Phase III trial of ABT 450/r and ABT 267 in HCV meets endpoint-AbbVie

AbbVie has released top-line Phase III results for its investigational, all-oral, ribavirin (RBV)-free, two direct-acting antiviral treatment ABT 450/r and ABT 267 (paritaprevir/ritonavir plus ombitasvir) in patients with genotype 1b (GT1b) chronic Hepatitis C virus (HCV) infection in Japan. The primary endpoint of the GIFT-I study was achieved, demonstrating a 95 percent (n=106/112) sustained virologic response rate at 12 weeks post treatment (SVR12) in the sub-group of previously untreated, non-cirrhotic adult GT1b Japanese patients who were eligible for therapy with interferon (IFN) and had a high viral load.

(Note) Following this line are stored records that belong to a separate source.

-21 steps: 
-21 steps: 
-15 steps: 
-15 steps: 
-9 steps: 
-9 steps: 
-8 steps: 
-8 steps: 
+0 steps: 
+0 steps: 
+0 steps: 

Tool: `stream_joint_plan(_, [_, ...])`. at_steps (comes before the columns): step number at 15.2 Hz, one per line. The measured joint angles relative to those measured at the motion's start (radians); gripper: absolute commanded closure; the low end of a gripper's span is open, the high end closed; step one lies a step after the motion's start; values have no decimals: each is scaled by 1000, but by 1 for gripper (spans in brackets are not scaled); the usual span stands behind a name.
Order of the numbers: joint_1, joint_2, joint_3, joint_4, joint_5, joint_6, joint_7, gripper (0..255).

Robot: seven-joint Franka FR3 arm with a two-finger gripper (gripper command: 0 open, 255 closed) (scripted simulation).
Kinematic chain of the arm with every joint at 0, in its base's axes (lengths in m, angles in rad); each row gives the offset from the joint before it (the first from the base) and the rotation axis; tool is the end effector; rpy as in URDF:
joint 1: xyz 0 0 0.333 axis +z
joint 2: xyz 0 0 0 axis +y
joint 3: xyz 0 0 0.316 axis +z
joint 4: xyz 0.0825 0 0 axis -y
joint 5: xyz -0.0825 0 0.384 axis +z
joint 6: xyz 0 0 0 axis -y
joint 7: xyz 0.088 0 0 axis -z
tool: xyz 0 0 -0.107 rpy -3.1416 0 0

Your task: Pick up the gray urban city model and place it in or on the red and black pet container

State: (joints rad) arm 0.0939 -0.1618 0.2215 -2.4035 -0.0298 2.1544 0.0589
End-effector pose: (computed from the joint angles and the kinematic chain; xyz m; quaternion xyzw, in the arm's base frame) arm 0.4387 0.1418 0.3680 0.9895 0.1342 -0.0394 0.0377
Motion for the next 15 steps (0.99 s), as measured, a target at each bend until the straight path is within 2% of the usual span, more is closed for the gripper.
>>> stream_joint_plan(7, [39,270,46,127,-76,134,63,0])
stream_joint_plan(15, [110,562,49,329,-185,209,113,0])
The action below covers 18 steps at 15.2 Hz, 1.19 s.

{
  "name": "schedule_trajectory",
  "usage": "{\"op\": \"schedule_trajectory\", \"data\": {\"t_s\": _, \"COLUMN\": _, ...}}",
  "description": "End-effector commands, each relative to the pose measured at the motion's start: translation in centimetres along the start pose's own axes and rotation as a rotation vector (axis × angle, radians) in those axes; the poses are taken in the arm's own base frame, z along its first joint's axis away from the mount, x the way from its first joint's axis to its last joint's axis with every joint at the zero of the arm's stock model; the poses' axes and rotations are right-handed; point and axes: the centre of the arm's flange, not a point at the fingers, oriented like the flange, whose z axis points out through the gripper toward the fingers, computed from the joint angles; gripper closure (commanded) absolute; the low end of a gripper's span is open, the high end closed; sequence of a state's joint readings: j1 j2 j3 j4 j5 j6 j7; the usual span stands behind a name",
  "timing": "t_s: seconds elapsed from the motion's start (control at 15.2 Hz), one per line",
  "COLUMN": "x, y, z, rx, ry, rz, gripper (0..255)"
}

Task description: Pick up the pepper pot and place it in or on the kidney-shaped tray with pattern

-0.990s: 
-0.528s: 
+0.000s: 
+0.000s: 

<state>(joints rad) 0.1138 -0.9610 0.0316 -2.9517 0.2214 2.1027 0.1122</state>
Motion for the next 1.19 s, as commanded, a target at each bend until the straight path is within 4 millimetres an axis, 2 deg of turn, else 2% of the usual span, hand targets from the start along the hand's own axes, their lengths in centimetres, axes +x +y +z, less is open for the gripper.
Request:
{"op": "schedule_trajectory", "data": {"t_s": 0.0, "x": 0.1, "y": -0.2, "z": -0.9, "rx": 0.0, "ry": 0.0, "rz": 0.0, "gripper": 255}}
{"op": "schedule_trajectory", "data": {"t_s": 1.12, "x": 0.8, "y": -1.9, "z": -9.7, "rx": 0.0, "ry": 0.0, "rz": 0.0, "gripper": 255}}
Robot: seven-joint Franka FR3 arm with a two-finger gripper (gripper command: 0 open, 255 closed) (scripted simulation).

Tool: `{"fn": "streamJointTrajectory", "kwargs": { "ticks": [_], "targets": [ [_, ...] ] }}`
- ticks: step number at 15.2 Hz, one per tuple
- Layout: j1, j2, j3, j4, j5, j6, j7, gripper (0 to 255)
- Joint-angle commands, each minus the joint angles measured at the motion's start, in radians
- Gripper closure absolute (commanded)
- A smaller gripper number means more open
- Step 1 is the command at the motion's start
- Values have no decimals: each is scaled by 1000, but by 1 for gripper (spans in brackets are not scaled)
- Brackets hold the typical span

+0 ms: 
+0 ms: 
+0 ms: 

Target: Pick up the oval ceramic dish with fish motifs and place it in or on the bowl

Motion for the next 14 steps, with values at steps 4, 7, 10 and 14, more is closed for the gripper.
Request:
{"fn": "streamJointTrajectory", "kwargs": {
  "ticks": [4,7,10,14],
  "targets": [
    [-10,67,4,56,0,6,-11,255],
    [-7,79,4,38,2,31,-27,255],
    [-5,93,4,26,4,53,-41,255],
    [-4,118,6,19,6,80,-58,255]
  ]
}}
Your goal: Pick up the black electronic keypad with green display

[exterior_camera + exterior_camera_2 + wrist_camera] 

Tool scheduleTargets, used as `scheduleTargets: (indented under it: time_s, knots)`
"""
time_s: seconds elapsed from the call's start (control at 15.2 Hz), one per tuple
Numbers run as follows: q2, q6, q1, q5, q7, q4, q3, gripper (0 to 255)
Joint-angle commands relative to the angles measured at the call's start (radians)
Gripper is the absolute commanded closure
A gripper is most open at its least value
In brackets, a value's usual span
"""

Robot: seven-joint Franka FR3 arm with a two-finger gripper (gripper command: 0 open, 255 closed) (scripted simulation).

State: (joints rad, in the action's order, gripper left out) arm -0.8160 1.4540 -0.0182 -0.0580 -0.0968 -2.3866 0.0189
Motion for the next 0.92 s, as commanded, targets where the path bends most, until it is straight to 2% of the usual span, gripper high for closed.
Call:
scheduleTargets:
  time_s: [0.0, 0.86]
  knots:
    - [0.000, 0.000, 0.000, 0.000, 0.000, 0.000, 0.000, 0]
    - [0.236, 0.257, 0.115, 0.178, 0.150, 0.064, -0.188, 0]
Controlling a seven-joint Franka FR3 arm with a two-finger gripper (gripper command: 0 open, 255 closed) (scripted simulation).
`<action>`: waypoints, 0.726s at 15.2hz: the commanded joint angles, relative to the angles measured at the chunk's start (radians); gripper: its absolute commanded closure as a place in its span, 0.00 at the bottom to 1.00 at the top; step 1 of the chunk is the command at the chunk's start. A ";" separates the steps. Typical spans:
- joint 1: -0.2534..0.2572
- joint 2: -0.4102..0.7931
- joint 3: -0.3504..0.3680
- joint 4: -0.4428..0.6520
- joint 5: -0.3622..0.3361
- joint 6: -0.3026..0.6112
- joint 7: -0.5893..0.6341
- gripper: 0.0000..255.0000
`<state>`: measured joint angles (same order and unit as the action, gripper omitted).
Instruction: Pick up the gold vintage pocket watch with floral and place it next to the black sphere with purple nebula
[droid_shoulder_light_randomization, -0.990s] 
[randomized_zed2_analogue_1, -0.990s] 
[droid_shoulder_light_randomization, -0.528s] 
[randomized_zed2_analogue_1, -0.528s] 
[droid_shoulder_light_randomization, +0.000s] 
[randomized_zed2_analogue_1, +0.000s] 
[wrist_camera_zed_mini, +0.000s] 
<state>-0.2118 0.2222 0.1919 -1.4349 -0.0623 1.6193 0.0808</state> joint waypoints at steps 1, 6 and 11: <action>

In the GIFT-I study, the primary efficacy population comprised a sub-group of treatment-naive GT1b chronic HCV infected patient population. This sub-group consisted of treatment-naive patients without cirrhosis who were eligible for therapy with IFN with or without RBV, had a high viral load (> 100,000 IU/mL) and received at least one dose of the double-blind active study drug. The primary endpoint was assessed at 12 weeks post treatment (SVR12). In patients without cirrhosis, the most commonly reported adverse events in the treatment arm were nasopharyngitis (16.7 percent OBV/PTV/r vs. 13.2 percent placebo), headache (8.8 percent OBV/PTV/r vs. 9.4 percent placebo), and oedema peripheral (5.1 percent OBV/PTV/r vs. 0 percent placebo). Two patients without cirrhosis (0.9 percent) discontinued treatment due to adverse events.

Within the primary efficacy patient population, there were no on-treatment virologic failures and 2.8 percent of patients (n=3/109) experienced relapse. AbbVie will disclose detailed GIFT-I study results at future scientific congresses and in publications.